# [Records from a data source]
▽

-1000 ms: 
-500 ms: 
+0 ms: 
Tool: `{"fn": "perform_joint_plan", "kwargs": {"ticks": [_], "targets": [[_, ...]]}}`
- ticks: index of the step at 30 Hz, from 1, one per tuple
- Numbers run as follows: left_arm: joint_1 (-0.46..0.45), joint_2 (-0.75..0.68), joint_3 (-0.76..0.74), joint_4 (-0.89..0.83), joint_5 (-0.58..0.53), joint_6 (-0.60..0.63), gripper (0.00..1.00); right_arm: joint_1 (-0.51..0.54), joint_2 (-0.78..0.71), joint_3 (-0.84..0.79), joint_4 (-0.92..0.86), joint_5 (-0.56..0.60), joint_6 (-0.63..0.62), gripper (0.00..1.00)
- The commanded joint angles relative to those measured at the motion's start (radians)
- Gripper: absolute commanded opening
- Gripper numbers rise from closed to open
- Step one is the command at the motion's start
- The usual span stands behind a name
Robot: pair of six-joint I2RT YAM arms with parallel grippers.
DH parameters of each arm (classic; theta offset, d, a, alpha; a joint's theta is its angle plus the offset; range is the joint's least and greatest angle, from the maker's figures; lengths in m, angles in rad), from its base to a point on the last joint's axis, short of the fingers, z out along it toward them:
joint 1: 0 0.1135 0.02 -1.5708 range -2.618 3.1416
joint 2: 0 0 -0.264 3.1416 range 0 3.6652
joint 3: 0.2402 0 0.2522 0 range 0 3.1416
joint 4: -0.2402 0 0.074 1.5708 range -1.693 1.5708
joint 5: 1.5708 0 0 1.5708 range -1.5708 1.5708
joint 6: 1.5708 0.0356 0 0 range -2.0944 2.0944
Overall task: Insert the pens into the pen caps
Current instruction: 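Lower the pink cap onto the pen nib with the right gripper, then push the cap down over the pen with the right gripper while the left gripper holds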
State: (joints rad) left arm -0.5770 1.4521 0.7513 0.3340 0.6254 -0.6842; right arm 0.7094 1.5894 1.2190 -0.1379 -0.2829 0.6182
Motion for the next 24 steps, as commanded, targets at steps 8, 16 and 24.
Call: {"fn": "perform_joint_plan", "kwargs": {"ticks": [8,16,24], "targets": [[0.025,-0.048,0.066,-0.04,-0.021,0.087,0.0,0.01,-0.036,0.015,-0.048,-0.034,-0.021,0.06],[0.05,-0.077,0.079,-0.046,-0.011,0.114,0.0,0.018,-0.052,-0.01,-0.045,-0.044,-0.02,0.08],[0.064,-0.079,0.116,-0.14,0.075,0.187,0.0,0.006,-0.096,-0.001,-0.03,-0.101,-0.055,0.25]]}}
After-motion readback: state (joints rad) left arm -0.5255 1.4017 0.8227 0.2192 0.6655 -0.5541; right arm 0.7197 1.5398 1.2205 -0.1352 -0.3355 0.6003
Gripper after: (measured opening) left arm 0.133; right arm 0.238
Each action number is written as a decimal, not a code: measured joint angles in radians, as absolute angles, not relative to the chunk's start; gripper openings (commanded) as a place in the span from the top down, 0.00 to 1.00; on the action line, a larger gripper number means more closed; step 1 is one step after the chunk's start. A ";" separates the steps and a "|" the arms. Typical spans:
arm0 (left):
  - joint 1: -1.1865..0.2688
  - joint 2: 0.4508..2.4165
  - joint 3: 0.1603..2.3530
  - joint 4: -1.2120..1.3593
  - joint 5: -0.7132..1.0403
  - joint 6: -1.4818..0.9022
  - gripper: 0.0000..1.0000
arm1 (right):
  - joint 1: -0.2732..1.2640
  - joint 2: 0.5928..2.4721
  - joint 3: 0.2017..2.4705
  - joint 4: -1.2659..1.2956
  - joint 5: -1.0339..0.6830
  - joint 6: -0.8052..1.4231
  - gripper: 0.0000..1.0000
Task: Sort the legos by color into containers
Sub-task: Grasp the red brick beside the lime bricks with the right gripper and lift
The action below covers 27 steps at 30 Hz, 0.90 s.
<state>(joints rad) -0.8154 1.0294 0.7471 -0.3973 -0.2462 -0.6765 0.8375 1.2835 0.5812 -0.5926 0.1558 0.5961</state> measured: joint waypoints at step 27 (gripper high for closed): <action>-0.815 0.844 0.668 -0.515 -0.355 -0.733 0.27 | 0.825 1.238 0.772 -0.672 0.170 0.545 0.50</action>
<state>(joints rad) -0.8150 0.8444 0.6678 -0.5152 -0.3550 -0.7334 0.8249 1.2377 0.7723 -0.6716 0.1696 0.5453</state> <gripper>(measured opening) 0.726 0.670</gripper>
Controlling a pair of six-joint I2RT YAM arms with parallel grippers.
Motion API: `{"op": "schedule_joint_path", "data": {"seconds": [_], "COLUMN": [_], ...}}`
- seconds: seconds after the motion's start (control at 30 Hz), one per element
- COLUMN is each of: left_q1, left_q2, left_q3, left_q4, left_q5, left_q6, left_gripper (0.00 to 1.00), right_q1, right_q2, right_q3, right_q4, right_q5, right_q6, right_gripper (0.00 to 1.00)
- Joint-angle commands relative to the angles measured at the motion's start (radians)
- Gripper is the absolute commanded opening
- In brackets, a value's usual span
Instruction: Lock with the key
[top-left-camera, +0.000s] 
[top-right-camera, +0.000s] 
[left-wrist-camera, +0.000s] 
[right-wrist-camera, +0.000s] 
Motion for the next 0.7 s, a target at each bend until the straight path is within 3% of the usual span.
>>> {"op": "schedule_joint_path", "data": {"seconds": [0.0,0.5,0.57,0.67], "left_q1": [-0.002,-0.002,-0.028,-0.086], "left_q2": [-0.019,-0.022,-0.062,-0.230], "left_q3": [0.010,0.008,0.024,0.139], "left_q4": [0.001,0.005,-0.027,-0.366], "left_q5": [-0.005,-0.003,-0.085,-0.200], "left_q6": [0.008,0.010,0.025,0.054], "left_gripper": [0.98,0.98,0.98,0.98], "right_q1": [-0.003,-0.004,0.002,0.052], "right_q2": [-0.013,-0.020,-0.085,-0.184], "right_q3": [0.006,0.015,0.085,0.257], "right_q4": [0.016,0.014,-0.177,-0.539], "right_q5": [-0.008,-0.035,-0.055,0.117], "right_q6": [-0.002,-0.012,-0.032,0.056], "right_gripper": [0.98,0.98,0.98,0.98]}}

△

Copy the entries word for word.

# [Solution to this problem]
-1000 ms: 
-500 ms: 
+0 ms: 
Tool: `{"fn": "perform_joint_plan", "kwargs": {"ticks": [_], "targets": [[_, ...]]}}`
- ticks: index of the step at 30 Hz, from 1, one per tuple
- Numbers run as follows: left_arm: joint_1 (-0.46..0.45), joint_2 (-0.75..0.68), joint_3 (-0.76..0.74), joint_4 (-0.89..0.83), joint_5 (-0.58..0.53), joint_6 (-0.60..0.63), gripper (0.00..1.00); right_arm: joint_1 (-0.51..0.54), joint_2 (-0.78..0.71), joint_3 (-0.84..0.79), joint_4 (-0.92..0.86), joint_5 (-0.56..0.60), joint_6 (-0.63..0.62), gripper (0.00..1.00)
- The commanded joint angles relative to those measured at the motion's start (radians)
- Gripper: absolute commanded opening
- Gripper numbers rise from closed to open
- Step one is the command at the motion's start
- The usual span stands behind a name
Robot: pair of six-joint I2RT YAM arms with parallel grippers.
DH parameters of each arm (classic; theta offset, d, a, alpha; a joint's theta is its angle plus the offset; range is the joint's least and greatest angle, from the maker's figures; lengths in m, angles in rad), from its base to a point on the last joint's axis, short of the fingers, z out along it toward them:
joint 1: 0 0.1135 0.02 -1.5708 range -2.618 3.1416
joint 2: 0 0 -0.264 3.1416 range 0 3.6652
joint 3: 0.2402 0 0.2522 0 range 0 3.1416
joint 4: -0.2402 0 0.074 1.5708 range -1.693 1.5708
joint 5: 1.5708 0 0 1.5708 range -1.5708 1.5708
joint 6: 1.5708 0.0356 0 0 range -2.0944 2.0944
Overall task: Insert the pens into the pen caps
Current instruction: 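Lower the pink cap onto the pen nib with the right gripper, then push the cap down over the pen with the right gripper while the left gripper holds
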State: (joints rad) left arm -0.5770 1.4521 0.7513 0.3340 0.6254 -0.6842; right arm 0.7094 1.5894 1.2190 -0.1379 -0.2829 0.6182
Motion for the next 24 steps, as commanded, targets at steps 8, 16 and 24.
Call: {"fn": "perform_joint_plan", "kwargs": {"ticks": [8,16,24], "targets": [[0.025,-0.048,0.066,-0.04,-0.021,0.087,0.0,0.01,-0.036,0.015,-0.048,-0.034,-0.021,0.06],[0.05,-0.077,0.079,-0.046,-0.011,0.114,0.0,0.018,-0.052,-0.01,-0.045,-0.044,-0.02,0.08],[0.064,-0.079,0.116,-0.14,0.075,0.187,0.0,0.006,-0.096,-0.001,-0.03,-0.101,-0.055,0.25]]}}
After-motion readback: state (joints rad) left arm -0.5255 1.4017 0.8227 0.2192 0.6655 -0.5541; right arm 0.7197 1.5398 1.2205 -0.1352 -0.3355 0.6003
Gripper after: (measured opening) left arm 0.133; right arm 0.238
Each action number is written as a decimal, not a code: measured joint angles in radians, as absolute angles, not relative to the chunk's start; gripper openings (commanded) as a place in the span from the top down, 0.00 to 1.00; on the action line, a larger gripper number means more closed; step 1 is one step after the chunk's start. A ";" separates the steps and a "|" the arms. Typical spans:
arm0 (left):
  - joint 1: -1.1865..0.2688
  - joint 2: 0.4508..2.4165
  - joint 3: 0.1603..2.3530
  - joint 4: -1.2120..1.3593
  - joint 5: -0.7132..1.0403
  - joint 6: -1.4818..0.9022
  - gripper: 0.0000..1.0000
arm1 (right):
  - joint 1: -0.2732..1.2640
  - joint 2: 0.5928..2.4721
  - joint 3: 0.2017..2.4705
  - joint 4: -1.2659..1.2956
  - joint 5: -1.0339..0.6830
  - joint 6: -0.8052..1.4231
  - gripper: 0.0000..1.0000
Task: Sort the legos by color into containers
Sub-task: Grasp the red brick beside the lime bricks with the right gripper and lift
The action below covers 27 steps at 30 Hz, 0.90 s.
<state>(joints rad) -0.8154 1.0294 0.7471 -0.3973 -0.2462 -0.6765 0.8375 1.2835 0.5812 -0.5926 0.1558 0.5961</state> measured: joint waypoints at step 27 (gripper high for closed): <action>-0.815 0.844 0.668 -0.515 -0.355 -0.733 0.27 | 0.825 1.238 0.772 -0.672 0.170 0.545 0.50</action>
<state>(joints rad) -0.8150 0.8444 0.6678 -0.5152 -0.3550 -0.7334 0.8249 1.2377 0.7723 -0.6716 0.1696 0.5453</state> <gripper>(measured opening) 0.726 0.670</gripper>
Controlling a pair of six-joint I2RT YAM arms with parallel grippers.
Motion API: `{"op": "schedule_joint_path", "data": {"seconds": [_], "COLUMN": [_], ...}}`
- seconds: seconds after the motion's start (control at 30 Hz), one per element
- COLUMN is each of: left_q1, left_q2, left_q3, left_q4, left_q5, left_q6, left_gripper (0.00 to 1.00), right_q1, right_q2, right_q3, right_q4, right_q5, right_q6, right_gripper (0.00 to 1.00)
- Joint-angle commands relative to the angles measured at the motion's start (radians)
- Gripper is the absolute commanded opening
- In brackets, a value's usual span
Instruction: Lock with the key
[top-left-camera, +0.000s] 
[top-right-camera, +0.000s] 
[left-wrist-camera, +0.000s] 
[right-wrist-camera, +0.000s] 
Motion for the next 0.7 s, a target at each bend until the straight path is within 3% of the usual span.
>>> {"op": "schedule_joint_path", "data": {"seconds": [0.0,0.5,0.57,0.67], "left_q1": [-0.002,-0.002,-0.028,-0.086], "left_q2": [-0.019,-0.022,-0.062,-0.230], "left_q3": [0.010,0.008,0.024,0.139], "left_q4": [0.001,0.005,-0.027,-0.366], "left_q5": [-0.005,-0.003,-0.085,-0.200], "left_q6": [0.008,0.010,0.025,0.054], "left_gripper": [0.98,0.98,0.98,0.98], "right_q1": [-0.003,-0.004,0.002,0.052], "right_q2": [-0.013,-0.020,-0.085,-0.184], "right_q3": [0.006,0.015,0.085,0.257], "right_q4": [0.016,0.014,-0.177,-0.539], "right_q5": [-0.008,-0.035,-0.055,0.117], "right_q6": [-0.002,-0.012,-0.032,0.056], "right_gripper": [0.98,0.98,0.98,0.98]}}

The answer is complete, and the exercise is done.